DAS-1 and DAS-2 proved to be very successful. In addition to studying many aspects of distributed supercomputing, the game of Awari was solved. A solved game means given two optimal players who know all of the game combinations, the best they can do is end in a draw. (The Awari game originated in Africa and is played worldwide. It uses simple rules, but can require complex strategies to win.)
As a reference, humans can quite easily solve (figure out all the possibilities) lesser games like Tic-Tac-Toe, but more complex games like chess, checkers, and Awari require large “game spaces” to be considered. For instance, Awari has 889,063,398,406 positions that can possibly occur in a game. Using the power of DAS-2, the game was solved by using 144 processors to create a database 778 GB in size. The researchers used a new and fast parallel algorithm to compute the database in only 51 hours.
While solving a game may not seem like productive computing, it was a good test for the DAS-2 grid, which is dedicated to research. Of particular importance was the large amount of data generated by the the solution. Approximately 1.0 petabits of information was sent between nodes during the computation. Solving such a large problem helps researches understand the limits of their machines and helps generate ideas for the next generation of systems.
That brings us the the DAS-3 supercomputer. The DAS-3 project (http://www.cs.vu.nl/das3/) is not quite as homogeneous as the previous projects, but researchers did incorporate many lessons from their past work. In the case of DAS-3, there are five clusters located at four ASCI sites. The clusters were built by ClusterVision BV and are connected by an optical backbone called StarPlane (http://www.starplane.org/). The cluster nodes use either a single- or dual-core AMD Opteron processor ranging from 2.2 to 2.6 GHz. Three of the four sites use Myri-10G (See the sidebar) for the interconnect, while one uses standard Gigabit Ethernet. Like all of the previous DAS clusters, Linux is used as the operating system.

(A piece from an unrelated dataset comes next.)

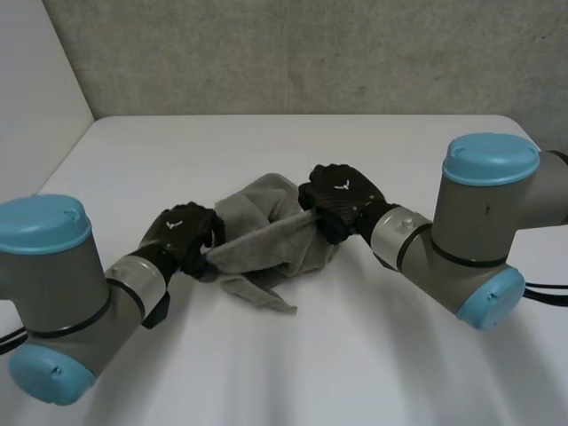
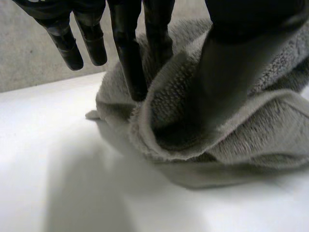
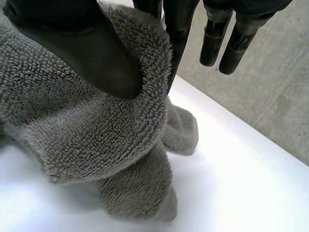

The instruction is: Fold the towel.

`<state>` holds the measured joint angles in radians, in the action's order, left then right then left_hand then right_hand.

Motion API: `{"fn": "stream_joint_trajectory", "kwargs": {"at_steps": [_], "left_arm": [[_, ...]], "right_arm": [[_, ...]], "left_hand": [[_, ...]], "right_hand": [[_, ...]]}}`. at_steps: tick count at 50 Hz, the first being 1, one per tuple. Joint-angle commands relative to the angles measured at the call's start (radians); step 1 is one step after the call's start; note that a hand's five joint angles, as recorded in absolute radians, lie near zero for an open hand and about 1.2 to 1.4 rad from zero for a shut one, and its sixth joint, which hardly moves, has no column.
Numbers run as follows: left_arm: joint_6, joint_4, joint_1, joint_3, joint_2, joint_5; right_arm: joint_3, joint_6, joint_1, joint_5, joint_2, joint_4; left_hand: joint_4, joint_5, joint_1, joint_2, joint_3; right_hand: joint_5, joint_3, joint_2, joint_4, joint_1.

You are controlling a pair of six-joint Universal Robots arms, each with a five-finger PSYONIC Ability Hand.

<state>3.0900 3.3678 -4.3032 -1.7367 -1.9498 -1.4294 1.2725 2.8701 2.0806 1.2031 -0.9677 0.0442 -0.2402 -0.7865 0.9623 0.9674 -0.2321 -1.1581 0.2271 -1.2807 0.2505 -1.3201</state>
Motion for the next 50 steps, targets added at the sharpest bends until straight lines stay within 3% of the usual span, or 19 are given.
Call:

Figure One presents a high level schematic of the DAS-3 computer. Some astute readers may suggest that it should properly be called a grid of clusters. Others may look at it and assume the architecture is just clusters using Myrinet connected to the Internet. Take a closer look at the figure. Ignore the colorful pathways for the moment, and take a close look at the Myricom boxes.
Now, That Is Different!
If you haven’t figured it out yet, the Myricom boxes represent Myrinet switches. The diagram seems a little funny though. Something is missing. There are no gateway nodes. The Myrinet switch is connected directly to the wide area network. Either DAS-3 has some really long Myrinet cables or there is something new going on in this project.
The key to this new design, and a solution to the grid/cluster impedance mismatch is the use of Myricom’s Myri-10g interconnect (http://www.myri.com/). In addition to supporting both Myrinet and 10 Gigabit Ethernet (10 GigE) protocols at the data-link level, the physical level designed to the 10 GigE standard. The data rate of either protocol is 10 Gbps (bits per second) at full-duplex (10 Gbps in both directions). Because the physical protocol is 10 GigE, a direct connection to outside networks is possible, that is the different data protocols can live in the same wires.) This solution is rather unique and represents a convergence of both close-area cluster communication and wide area grid communication.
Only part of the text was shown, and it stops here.